In altre epoche la maggioran­za delle signo­re, non appena infilata la vera al dito, cessava di lavorare (in proprio o alle dipendenze di qual­cuno) per dedicarsi ai figli e alle faccende domestiche. Altri costu­mi: l’uomo era tenuto ad assicura­re sostentamento alla famiglia, e se ci riusciva egregiamente non aveva altre incombenze; e la regi­na del focolare si dannava per tut­to il resto: prole, pranzo e cena, pu­lizie. Una situazione d’altro tipo era inimmaginabile per il 90 per cento degli italiani. Ma oggi non è più così, evidentemente. Per cui, se lei è avvocato e lui medico, o gli introiti della coppia sono tali da essere sufficienti per pagare una collaboratrice domestica, e maga­ri una bambinaia, oppure, in man­canza di denaro, marito e moglie sono costretti a rimboccarsi le ma­niche e a darsi da fare alla stessa maniera. Ove così non fosse, scatterebbe immediatamente una bella causa di separazione. Difat­ti, si divorzia per corna o per ini­qua distribuzione dei pesi relativi alla famiglia. Tertium non datur .

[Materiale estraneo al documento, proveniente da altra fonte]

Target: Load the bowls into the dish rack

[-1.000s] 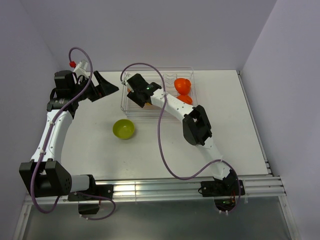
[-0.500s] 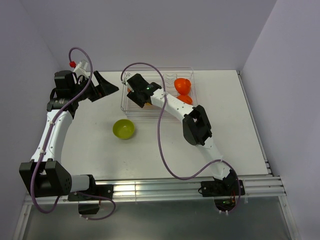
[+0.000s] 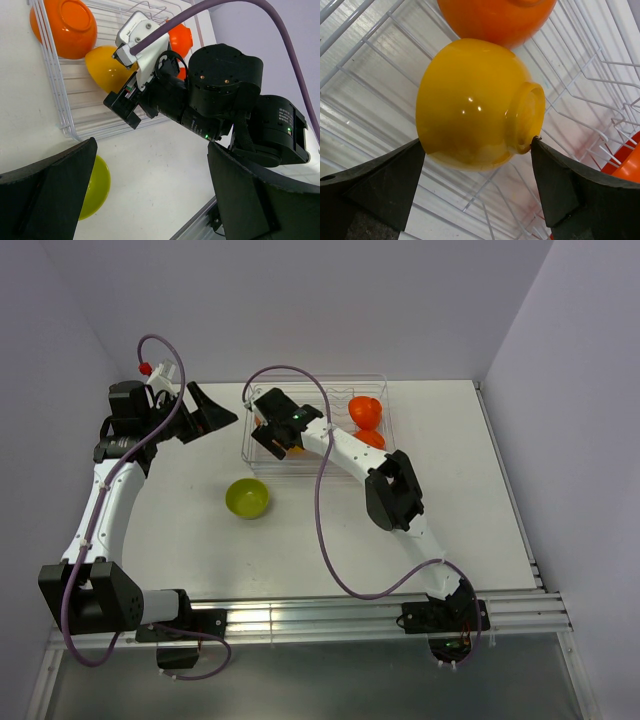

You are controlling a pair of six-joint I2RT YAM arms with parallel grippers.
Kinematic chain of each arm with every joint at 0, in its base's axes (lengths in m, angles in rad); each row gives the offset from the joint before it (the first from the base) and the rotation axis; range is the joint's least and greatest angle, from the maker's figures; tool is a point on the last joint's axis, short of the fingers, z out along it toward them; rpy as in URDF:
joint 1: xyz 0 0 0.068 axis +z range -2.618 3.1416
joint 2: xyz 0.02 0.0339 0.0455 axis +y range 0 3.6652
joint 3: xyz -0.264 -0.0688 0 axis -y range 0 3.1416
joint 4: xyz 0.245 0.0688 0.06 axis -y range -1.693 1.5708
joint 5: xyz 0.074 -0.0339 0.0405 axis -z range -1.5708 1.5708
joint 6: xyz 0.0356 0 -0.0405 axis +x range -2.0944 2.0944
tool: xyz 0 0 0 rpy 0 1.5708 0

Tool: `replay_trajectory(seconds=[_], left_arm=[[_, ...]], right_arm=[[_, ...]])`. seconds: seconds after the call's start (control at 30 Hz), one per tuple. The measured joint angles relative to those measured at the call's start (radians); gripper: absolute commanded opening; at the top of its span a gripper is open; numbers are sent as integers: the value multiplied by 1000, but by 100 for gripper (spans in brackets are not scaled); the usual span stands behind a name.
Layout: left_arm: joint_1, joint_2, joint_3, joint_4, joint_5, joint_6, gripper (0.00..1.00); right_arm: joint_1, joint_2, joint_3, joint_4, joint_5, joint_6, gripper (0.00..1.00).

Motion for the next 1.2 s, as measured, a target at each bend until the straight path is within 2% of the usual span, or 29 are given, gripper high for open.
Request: replay_trajectory(seconds=[0.23,0.67,0.77,0.8,0.9,0.93,1.0,1.03,1.13,1.2], left_arm=[[0,0,0,0,0,0,98],[0,0,0,0,1,0,98],[0,0,0,0,2,0,97],[0,0,0,1,2,0,96],[0,0,0,1,3,0,95],[0,0,0,1,3,0,94],[0,0,0,2,3,0,94],[0,0,0,2,3,0,94],[0,0,0,2,3,0,94],[0,0,0,2,3,0,95]], right_arm=[[0,0,0,0,-26,22,99],[-6,-18,2,-5,-151,86,99],[-13,-25,5,-9,-195,121,97],[-18,-29,5,-8,-214,137,95],[-50,-52,4,-5,-295,207,79],[-65,-65,-2,5,-324,237,66],[-113,-108,-27,35,-400,297,53],[-138,-129,-40,48,-426,323,41],[-218,-180,-51,69,-466,365,29],[-261,-200,-49,67,-461,364,29]])
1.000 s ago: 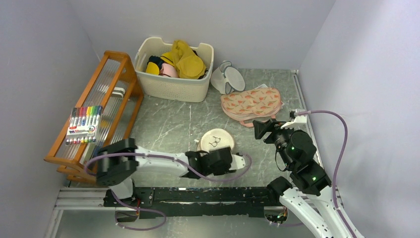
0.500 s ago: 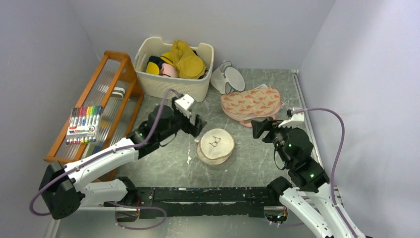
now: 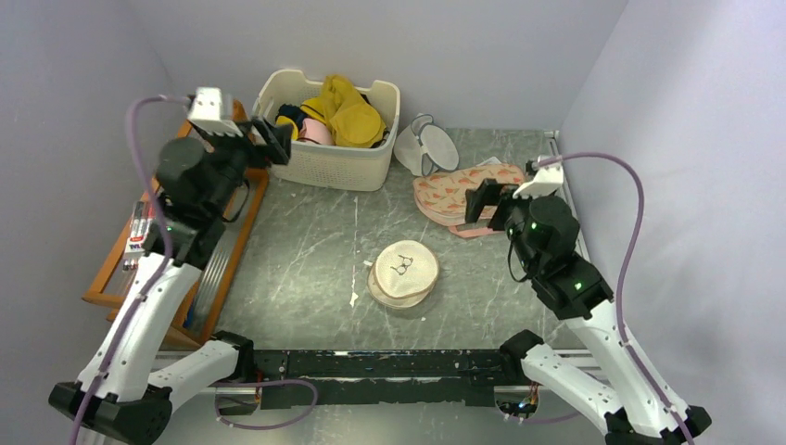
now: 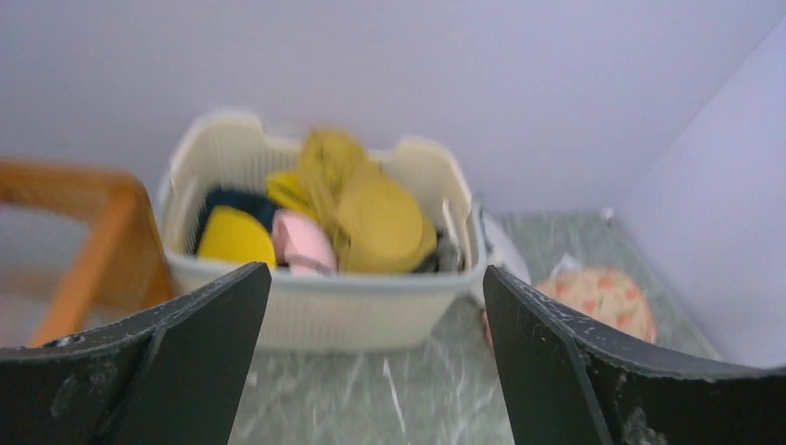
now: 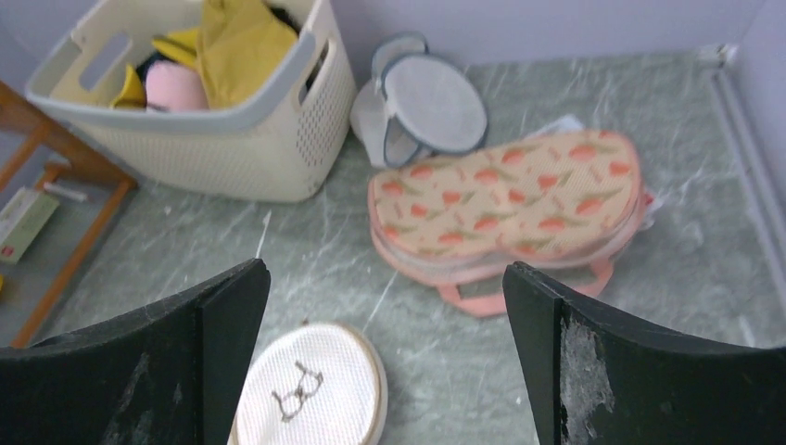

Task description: Unzip the laundry bag and remove the bra

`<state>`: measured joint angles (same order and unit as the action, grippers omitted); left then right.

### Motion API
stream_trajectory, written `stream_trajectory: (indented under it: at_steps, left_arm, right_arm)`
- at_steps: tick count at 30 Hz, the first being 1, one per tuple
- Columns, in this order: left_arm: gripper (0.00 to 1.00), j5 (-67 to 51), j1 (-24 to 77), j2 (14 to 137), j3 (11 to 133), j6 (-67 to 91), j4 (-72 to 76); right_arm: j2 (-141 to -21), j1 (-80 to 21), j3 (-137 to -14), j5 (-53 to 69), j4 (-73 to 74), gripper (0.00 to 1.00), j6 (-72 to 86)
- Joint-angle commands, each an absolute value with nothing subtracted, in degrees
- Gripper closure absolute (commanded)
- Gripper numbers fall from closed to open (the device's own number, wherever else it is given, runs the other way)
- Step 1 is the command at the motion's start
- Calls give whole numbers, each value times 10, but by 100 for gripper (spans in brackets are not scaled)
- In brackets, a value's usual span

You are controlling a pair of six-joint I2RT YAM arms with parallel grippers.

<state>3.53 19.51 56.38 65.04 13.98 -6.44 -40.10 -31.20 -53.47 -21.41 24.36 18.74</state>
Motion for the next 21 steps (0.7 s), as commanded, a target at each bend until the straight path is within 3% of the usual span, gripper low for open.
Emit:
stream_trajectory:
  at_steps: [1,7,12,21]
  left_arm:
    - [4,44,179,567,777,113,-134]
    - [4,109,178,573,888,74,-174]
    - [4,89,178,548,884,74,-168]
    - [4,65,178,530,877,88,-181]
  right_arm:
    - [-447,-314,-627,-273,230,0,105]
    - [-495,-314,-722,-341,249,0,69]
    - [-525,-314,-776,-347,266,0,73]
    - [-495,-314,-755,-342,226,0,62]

Si dice che i maschi abbiano scar­se attitudini per stare ai for­nelli, usare la lavatrice, cam­biare i pannoli­ni ai marmoc­chi, spolvera­re, sistemare i letti eccetera. Balle. Non esi­ste una voca­zione per rassettare un ap­partamento: basta rasse­gnar­si a sbriga­re certe faccen­de, che poi non richiedono una prepara­zione speciali­stica. È pur ve­ro che varie donne, nelle fa­si iniziali della convivenza, so­no entusiaste di servire l’uo­mo prescelto, impedendogli di occuparsi di mestieri cosid­detti (erronea­mente) donne­schi. Ma, a lun­go termine, il sovraccarico di lavoro le in­nervosisce; a un dato mo­mento, esauste, si ribellano: e so­no litigi. Perché lui, abituato alle comodità, non intende corregger­si. E lei, convinta (non a torto) di essere sfruttata sia sul fronte pro­fessionale sia su quello domestico, scoppia. L’amore, destinato comunque a ridursi per consunzione, svapora completamente e cominciano le incomprensioni e i dolori, sempre più difficili da sop­portare.

Non rendersi conto che nel terzo millennio la vita, anche quella a due, si è trasformata rispetto al passato, e che occorre adattarsi al nuovo, provoca disastri persona­li e familiari. Quanto alla maschiezza di idee (antiquate), or­mai fanno pena coloro che non vi rinunciano. Non è solo un proble­ma culturale e psicologico, ma anche di egoismo: chi non lo risolve è inidoneo al matrimonio. Che non è obbligatorio e non sempre consigliabile. Meglio single che malmaritati.

Probabilmente sarebbe opportu­no che due fidanzati, prima di compiere il gran passo, al di là dei sogni e dei buoni propositi, si in­terrogassero circa la disponibili­tà effettiva ad aiutarsi secondo il principio della pietas , che non è solamente solidarietà, ma molto di più. Ogni sodalizio merita uno sforzo.

Se uno non se la sente di profonderlo, adotti un ripiego: ci vediamo, ci frequentiamo, ci amiamo, ma ciascuno a casa pro­pria con la propria camera e il proprio bagno. Il resto vien da sé, an­che l’esigenza di imparare a condurre un quartierino. E i figli? Non basta farli. Bisogna volerli e stargli appresso. Altrimenti è pre­feribile non metterli al mondo.